■ **TASK GOAL**
Could you restate word for word every line of the records below, from the first one to the one holding "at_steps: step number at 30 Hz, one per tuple"?

(Records from a dataset)
---------------

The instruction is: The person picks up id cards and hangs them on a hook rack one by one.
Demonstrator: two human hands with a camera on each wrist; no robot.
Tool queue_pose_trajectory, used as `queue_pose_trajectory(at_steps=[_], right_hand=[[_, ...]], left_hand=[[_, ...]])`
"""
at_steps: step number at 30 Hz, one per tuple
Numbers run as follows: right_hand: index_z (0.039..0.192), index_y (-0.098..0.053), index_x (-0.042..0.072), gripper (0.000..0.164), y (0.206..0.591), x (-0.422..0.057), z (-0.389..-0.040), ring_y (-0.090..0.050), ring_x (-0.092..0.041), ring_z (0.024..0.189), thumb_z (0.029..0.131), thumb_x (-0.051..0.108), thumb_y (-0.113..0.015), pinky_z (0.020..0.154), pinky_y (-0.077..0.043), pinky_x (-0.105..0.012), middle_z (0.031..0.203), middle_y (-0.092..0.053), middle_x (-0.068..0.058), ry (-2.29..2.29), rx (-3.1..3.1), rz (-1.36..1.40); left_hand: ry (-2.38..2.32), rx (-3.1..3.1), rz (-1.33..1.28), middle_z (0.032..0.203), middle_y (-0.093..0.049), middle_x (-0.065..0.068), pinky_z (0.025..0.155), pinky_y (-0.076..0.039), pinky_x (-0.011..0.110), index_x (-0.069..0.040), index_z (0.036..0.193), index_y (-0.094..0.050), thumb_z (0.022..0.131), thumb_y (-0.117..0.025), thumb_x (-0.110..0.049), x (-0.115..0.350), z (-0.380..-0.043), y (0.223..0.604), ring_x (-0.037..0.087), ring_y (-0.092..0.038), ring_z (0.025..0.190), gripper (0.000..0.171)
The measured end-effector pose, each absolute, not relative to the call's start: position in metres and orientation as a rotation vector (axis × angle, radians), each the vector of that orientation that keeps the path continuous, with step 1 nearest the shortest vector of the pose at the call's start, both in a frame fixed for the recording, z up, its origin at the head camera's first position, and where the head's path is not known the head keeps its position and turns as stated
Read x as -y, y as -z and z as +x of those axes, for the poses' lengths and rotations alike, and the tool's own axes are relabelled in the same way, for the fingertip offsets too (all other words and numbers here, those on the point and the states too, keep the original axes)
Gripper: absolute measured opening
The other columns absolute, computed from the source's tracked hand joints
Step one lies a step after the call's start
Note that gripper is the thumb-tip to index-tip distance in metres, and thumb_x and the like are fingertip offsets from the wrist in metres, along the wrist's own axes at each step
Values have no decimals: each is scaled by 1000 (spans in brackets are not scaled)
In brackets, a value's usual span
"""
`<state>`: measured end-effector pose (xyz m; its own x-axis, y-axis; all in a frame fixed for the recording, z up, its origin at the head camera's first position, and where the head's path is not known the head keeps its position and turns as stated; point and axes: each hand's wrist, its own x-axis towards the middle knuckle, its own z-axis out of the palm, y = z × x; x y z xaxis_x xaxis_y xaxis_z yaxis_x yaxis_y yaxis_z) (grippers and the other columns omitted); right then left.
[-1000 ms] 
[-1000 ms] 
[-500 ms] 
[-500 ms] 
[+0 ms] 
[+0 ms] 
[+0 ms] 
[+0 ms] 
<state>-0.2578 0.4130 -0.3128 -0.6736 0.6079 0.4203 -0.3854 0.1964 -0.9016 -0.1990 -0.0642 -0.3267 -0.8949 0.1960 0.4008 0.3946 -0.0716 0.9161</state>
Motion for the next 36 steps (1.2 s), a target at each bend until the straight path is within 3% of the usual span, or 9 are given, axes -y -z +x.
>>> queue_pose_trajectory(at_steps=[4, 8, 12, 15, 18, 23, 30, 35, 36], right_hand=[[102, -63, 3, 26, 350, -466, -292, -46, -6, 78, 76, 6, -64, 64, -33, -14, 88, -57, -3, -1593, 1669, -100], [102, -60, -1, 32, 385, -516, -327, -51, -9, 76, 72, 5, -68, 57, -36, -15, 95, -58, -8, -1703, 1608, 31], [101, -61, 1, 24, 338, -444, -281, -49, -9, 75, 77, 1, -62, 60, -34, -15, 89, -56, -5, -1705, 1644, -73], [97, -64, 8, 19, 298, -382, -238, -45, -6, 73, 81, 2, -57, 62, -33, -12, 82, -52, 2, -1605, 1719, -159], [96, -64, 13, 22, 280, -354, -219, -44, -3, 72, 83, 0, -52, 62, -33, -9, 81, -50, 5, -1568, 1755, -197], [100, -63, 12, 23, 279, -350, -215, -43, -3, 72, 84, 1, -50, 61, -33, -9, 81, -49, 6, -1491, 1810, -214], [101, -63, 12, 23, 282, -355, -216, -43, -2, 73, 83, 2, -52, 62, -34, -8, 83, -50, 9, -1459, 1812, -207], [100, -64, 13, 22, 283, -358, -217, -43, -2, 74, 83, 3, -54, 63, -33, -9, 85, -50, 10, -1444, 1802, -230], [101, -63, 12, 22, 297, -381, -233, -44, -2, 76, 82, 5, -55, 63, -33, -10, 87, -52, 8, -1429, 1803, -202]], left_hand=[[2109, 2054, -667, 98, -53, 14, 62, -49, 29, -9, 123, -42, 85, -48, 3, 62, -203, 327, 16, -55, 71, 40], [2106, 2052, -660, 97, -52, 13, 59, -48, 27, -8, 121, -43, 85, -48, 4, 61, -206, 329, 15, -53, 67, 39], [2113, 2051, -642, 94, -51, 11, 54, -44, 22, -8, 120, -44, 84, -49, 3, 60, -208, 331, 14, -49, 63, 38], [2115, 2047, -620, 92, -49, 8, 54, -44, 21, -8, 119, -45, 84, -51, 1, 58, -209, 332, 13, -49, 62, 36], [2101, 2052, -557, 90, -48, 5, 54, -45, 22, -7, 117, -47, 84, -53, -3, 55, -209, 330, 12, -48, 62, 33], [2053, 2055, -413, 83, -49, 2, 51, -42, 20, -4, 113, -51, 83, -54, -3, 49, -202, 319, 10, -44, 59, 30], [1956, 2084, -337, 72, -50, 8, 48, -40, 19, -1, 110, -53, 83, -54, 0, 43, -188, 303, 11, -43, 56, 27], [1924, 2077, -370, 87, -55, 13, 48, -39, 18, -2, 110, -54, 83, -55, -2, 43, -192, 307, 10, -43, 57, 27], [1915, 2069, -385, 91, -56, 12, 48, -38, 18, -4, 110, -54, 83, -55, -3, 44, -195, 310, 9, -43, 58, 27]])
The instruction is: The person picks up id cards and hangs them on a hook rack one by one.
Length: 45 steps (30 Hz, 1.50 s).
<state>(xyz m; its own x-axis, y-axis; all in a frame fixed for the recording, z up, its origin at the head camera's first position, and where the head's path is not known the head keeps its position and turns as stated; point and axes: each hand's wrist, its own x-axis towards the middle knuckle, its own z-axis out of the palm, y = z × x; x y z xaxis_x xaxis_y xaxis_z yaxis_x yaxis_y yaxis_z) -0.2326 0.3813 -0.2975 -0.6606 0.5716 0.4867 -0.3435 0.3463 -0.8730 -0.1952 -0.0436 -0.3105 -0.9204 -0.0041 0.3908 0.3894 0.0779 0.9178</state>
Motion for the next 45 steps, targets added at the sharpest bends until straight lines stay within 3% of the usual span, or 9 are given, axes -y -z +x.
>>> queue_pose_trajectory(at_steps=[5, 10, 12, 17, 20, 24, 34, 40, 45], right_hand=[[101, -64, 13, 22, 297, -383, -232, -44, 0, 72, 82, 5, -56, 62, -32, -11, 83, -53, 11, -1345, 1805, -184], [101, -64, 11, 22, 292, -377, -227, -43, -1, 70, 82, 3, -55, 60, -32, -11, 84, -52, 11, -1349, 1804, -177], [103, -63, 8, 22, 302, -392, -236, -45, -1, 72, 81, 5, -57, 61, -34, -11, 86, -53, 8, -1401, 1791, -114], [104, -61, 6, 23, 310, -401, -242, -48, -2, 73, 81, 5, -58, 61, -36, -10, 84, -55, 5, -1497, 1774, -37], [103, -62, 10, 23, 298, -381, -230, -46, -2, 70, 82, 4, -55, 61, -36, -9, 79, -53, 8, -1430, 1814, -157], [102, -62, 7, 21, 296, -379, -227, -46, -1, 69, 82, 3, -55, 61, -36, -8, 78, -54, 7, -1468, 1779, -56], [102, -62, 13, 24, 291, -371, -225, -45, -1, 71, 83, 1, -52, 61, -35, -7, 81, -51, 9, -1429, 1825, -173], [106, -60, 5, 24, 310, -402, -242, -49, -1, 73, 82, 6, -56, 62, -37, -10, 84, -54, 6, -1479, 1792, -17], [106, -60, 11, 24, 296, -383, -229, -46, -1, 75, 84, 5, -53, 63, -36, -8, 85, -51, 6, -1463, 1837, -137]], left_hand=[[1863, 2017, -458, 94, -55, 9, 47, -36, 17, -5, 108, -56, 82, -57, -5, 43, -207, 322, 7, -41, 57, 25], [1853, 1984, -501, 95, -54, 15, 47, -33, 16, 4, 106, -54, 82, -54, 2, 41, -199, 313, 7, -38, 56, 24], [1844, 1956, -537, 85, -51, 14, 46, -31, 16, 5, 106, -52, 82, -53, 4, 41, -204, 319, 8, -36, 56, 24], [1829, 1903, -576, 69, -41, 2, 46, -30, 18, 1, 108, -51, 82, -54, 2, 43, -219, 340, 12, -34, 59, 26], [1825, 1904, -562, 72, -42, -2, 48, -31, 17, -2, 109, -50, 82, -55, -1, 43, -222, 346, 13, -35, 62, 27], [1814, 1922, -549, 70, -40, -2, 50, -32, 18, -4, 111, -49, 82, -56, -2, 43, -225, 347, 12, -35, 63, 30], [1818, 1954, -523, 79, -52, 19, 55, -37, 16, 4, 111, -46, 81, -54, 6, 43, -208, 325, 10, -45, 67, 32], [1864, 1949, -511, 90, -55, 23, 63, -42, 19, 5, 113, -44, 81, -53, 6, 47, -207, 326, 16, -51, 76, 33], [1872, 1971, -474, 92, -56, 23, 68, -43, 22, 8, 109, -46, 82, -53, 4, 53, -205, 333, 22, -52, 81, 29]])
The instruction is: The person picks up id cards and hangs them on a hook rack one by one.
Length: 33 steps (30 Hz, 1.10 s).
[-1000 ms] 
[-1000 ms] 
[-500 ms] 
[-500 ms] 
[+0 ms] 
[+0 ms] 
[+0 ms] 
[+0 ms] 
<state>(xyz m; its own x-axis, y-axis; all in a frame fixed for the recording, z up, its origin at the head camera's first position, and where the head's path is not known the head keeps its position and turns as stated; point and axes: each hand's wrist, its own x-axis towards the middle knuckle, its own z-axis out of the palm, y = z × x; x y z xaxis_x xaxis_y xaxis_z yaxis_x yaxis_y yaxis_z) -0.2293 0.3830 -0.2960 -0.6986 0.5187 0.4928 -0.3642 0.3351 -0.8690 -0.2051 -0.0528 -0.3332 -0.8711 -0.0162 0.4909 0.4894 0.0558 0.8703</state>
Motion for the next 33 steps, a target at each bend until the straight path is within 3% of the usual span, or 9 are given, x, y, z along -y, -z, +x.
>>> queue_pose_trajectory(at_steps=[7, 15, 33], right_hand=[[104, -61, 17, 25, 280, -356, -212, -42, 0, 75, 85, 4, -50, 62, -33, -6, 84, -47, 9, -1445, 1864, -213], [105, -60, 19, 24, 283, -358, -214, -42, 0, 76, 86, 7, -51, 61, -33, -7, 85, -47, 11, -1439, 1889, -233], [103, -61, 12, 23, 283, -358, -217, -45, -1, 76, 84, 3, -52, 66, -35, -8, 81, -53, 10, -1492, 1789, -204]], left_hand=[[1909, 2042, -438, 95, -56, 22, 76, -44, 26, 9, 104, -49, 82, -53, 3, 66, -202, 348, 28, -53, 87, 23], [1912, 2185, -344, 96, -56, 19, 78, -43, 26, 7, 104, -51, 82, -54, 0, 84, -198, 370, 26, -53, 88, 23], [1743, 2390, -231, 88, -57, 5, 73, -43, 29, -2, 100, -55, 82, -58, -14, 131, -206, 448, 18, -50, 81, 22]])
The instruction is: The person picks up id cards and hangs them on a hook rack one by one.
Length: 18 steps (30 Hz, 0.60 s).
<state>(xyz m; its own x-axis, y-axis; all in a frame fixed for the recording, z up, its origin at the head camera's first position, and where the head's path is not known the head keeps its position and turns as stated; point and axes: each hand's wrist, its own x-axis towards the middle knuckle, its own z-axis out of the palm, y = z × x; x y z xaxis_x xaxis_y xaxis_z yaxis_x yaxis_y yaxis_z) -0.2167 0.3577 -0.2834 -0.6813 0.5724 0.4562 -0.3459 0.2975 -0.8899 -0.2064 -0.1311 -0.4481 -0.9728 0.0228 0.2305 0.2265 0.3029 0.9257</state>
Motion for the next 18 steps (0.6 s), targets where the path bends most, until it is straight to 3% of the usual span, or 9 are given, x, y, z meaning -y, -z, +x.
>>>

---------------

■ **RESPONSE FOR THIS EXERCISE**
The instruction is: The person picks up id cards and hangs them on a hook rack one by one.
Demonstrator: two human hands with a camera on each wrist; no robot.
Tool queue_pose_trajectory, used as `queue_pose_trajectory(at_steps=[_], right_hand=[[_, ...]], left_hand=[[_, ...]])`
"""
at_steps: step number at 30 Hz, one per tuple

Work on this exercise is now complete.